Profile by BCB reader Molechaser
Much like Mark Grace, Shawon Dunston had a career with the Cubs that neatly spanned the gap between the 1984 team remembered for the stellar play of Ryne Sandberg and the 1998 team dominated by the Sammy Sosa cult of personality. Of course, Sosa was already an everyday Cubs outfielder by the end of Ryno's career, but the long stretch between 1984 and 1998, with the sole high point of 1989, isn't memorable for much, and the memories of most casual Cubs fans (and even quite a few more rabid ones) tend to skip straight from one era to the other, without giving much thought to the years in between.

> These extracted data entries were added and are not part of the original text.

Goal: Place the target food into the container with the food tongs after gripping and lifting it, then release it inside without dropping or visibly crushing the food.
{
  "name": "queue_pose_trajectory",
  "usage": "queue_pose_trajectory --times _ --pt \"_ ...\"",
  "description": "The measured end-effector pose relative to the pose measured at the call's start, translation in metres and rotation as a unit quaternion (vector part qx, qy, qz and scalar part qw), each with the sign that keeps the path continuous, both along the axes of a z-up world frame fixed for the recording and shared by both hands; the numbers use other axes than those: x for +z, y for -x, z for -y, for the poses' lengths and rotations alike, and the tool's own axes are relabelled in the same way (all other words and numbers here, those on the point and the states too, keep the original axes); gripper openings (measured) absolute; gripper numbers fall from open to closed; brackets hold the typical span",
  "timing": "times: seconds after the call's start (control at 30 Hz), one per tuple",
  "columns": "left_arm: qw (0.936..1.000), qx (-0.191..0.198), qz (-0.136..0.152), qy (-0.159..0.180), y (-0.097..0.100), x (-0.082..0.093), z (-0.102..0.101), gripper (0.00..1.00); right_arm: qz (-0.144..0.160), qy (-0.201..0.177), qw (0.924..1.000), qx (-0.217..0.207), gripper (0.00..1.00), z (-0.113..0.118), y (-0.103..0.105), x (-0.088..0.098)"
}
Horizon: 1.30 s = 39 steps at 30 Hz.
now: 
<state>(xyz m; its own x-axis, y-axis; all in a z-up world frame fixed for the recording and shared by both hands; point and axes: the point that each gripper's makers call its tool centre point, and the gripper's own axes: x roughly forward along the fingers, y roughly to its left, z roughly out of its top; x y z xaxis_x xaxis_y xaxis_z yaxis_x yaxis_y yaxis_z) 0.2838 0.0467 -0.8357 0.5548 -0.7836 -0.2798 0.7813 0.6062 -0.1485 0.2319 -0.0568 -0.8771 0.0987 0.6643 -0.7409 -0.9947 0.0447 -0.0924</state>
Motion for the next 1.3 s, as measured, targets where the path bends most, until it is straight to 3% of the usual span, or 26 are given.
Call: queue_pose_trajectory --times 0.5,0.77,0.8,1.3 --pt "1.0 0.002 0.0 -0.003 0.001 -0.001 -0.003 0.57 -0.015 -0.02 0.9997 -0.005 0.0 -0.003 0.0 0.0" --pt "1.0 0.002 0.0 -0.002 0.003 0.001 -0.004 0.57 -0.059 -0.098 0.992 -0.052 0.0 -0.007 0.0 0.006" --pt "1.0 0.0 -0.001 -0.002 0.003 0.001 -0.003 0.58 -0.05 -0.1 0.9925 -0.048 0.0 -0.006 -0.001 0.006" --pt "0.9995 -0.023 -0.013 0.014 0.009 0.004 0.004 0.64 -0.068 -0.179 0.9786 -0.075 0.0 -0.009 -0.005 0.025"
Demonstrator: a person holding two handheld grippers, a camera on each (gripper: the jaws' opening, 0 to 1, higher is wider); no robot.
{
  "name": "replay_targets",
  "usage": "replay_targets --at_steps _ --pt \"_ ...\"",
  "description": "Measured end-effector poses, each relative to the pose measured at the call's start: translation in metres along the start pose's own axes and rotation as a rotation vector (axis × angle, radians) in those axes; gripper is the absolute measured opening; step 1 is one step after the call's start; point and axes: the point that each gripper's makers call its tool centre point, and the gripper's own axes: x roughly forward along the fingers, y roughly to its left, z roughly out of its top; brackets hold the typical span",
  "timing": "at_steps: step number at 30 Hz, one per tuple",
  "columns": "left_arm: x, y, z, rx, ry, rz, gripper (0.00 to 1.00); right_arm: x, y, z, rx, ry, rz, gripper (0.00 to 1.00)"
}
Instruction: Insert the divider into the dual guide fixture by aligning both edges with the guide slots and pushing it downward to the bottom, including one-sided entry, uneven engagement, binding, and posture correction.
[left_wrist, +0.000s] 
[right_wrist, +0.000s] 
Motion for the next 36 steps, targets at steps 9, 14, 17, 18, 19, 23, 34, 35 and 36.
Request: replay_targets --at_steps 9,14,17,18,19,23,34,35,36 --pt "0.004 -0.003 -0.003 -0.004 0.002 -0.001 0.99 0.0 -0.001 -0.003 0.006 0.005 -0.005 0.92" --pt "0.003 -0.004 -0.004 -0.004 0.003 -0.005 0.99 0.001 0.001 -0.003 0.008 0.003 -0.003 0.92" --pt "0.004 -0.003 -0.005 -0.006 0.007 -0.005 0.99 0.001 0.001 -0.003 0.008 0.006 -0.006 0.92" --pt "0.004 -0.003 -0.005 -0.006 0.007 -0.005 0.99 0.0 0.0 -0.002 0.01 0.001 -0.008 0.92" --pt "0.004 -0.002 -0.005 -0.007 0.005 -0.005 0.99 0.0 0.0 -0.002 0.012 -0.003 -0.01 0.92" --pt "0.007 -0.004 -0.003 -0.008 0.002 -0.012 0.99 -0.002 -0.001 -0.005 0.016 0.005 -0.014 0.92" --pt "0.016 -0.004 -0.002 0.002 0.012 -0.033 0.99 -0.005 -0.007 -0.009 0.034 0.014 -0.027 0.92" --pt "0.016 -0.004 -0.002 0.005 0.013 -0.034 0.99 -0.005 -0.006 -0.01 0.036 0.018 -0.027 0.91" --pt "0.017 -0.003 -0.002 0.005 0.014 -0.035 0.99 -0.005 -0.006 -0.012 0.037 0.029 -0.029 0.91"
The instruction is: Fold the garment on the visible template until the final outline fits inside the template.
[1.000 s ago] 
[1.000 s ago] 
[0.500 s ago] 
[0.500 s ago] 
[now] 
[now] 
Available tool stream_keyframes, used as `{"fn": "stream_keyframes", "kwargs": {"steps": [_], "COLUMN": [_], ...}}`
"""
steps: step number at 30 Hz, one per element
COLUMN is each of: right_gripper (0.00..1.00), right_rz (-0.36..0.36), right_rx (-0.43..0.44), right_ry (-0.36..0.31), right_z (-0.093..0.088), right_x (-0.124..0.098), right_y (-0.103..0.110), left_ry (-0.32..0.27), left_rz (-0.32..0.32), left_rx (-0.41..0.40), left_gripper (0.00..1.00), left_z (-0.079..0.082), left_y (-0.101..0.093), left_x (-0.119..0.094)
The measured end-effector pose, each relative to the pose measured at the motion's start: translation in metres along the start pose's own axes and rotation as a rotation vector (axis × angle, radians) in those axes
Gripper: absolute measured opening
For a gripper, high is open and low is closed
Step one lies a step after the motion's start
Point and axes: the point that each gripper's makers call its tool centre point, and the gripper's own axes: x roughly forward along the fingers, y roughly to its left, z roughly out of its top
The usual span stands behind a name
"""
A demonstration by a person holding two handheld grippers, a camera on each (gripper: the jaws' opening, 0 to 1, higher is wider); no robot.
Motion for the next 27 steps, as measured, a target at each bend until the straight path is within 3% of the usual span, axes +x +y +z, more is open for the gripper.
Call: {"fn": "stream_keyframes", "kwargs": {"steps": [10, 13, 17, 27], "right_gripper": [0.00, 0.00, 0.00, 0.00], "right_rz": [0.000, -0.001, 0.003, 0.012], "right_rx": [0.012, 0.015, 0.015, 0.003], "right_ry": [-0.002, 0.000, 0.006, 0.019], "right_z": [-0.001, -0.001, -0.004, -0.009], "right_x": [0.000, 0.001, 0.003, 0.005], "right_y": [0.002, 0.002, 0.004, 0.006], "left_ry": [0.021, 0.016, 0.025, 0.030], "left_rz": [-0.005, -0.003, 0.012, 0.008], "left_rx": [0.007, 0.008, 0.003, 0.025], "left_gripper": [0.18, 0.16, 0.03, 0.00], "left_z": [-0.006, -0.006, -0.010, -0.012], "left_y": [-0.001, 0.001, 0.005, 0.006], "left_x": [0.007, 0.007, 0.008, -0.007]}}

While the Cubs didn't have significant success during those years, they did generally keep Cubs fans coming to the ballpark. This was in no small part thanks to the efforts of Shawon Dunston. With his devoted following of fans, including one faithful guy who held up the "Shawon-O-Meter" (showing his rising and falling batting average) for several seasons in the bleachers, Dunston was one of the most visible pieces of a team whose losing ways could not keep them from captivating fans all over the country.
When he was drafted straight out of Thomas Jefferson High School in Brooklyn, New York in 1982 as the first overall pick (four picks ahead of Dwight Gooden), Shawon Donnell Dunston showed tremendous promise. He was drafted largely because he hit .790 his senior year, an absurd average that likely simply blew the scouts' minds. An incredible athlete with an absolute cannon for an arm, he was said to throw harder than any other baseball player, including all the pitchers. There were times, in fact, when it was suggested by some pundits that Dunston should try pitching due to his strong arm.

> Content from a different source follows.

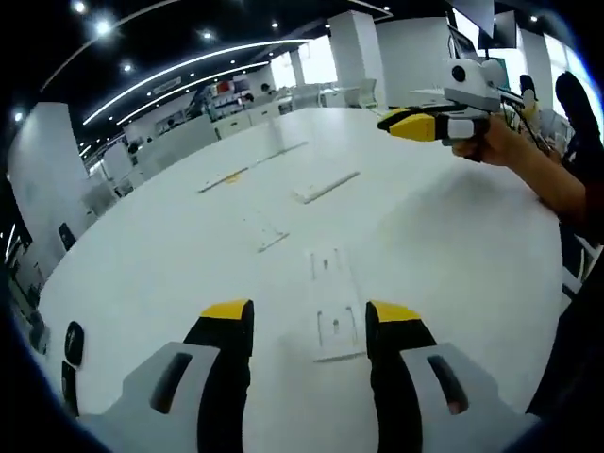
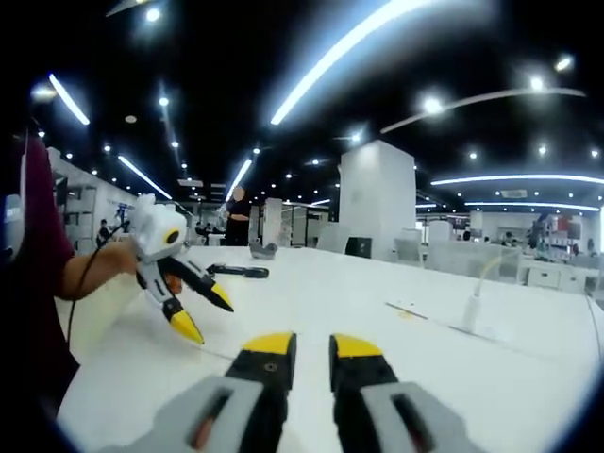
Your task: Locate the socket holder cover, grip the socket holder cover, clip it into the socket holder slot.
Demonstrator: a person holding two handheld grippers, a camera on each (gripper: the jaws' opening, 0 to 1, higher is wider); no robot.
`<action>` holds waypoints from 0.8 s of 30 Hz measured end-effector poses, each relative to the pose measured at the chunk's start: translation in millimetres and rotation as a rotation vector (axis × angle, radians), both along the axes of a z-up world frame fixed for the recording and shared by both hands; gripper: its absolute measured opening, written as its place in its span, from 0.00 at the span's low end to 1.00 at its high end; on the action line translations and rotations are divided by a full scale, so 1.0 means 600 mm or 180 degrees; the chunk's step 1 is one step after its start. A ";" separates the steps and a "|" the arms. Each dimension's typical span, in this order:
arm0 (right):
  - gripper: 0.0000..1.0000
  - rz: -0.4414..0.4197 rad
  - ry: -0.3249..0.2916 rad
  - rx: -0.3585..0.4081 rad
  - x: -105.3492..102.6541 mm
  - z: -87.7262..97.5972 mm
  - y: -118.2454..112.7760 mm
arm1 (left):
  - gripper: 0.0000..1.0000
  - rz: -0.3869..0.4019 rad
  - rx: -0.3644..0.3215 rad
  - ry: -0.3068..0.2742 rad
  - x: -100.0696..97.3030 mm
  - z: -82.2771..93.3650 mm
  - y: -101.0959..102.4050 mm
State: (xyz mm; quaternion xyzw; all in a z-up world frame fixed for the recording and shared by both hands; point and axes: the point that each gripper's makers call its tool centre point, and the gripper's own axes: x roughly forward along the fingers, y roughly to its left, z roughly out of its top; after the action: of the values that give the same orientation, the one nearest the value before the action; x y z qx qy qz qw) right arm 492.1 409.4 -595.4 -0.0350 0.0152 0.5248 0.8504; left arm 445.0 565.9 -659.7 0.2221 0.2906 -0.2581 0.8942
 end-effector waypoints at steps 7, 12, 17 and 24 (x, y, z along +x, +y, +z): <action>0.17 0.0032 -0.0029 -0.0024 -0.004 0.002 0.003 | 0.46 -0.0270 0.0193 0.0479 0.001 -0.017 -0.031; 0.17 0.0071 -0.0040 -0.0069 -0.008 0.000 0.010 | 0.43 -0.0264 0.0303 0.0675 0.013 -0.028 -0.037; 0.17 0.0114 -0.0073 -0.0112 -0.011 0.001 0.014 | 0.42 -0.0238 0.0278 0.1044 0.008 -0.038 -0.043; 0.17 0.0142 -0.0090 -0.0117 -0.013 0.004 0.015 | 0.39 -0.0213 0.0341 0.1204 0.011 -0.038 -0.045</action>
State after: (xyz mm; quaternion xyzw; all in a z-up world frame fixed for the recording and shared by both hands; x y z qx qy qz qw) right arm 484.2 418.2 -593.1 -0.0584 0.0120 0.5427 0.8378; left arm 451.8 539.1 -682.3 0.2264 0.4592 -0.3090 0.8015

He was rushed through the minors and made his major-league debut on opening day 1985. At this point, he was not a competent fielder nor could he handle major league pitching, and he batted only .194 before being sent back down in mid-May. It was probably too much pressure for him to play as a starter, at age 22, for a defending division champion that was expected to repeat, though of course the Cubs failed to do so. Shawon was called back up in August, and he played better from that point on. Some people still cite Dunston as an example of how not to treat a talented and promising player making his way up through the minor leagues--the Cubs would later famously make the same mistake with Corey Patterson and will, hopefully, try to avoid making it with Felix Pie.

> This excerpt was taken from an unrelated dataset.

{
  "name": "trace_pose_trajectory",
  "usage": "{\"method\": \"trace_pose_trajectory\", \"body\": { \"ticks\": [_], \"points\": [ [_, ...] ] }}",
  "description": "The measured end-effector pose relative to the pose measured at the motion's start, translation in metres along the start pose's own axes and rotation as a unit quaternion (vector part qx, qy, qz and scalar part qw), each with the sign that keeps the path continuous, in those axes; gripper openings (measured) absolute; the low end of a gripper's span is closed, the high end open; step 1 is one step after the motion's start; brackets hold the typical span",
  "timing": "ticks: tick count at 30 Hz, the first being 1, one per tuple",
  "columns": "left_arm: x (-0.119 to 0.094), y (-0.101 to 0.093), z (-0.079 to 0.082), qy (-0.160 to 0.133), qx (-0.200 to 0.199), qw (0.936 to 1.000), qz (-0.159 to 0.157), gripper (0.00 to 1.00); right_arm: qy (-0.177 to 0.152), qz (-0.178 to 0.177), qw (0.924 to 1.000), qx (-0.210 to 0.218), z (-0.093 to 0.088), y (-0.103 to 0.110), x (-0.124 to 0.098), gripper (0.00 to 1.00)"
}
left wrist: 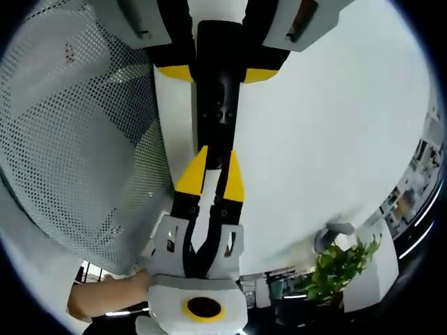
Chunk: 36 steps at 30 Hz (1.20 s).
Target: Press the specified remote control buttons in sequence, fully releasing each button before pressing the next.
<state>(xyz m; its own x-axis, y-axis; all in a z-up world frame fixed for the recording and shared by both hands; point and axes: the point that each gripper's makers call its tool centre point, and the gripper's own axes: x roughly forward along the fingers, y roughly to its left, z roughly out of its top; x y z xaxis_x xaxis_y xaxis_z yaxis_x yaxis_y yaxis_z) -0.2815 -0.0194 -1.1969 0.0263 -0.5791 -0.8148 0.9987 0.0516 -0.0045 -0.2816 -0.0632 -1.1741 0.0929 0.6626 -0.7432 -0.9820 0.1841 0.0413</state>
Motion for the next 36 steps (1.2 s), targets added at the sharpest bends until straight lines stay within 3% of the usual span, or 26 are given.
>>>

Dunston was far from a Hall of Fame-quality player, but he was extremely capable. He was an All-Star in both 1988 and 1990, and his performance in 1989 was instrumental in sending the Cubs to the NL Eastern Division title. As a batter, Dunston was slightly above-average (.269 career BA compared to a .268 adjusted league average). He was also a bit better than average at slugging (.416 career SLG compared to .411 league average).He was a fair bit worse than average in on-base percentage, though--he walked a respectable once every 29 at-bats, but he struck out once every 6 at-bats, and he racked up 1,000 strikeouts in his career. Despite his struggles getting on base, Cubs manager Jim Lefebvre placed Dunston in the lead-off spot in 1992--before he went down with a season-ending back injury, Dunston managed to hit .315, but he drew only 3 walks in 73 at-bats. While his batting was just average, Shawon Dunston was a good fielder. As a shortstop, his fielding percentage was above the league average for shortstops, and his range factor was significantly higher than the league average.
Shawon Dunston left Chicago after the 1995 season, departing as a free agent to the Giants, but he became a journeyman bench player, and he returned to the Cubs in 1997 before leaving again and playing for another four teams, mostly as an outfielder.
As a good-but-not-great player, Dunston was almost a personification of the late-1980's/early-1990's Cubs. He reflects what many fans still see as a mistake on the Cubs' management's part, the tendency to keep good players who were fan favorites rather than chasing better replacements. Still, as one of the last examples of good homegrown talent in a position player, Dunston may be a better example of some good habits the 21st-century Cubs have allowed to fall by the wayside.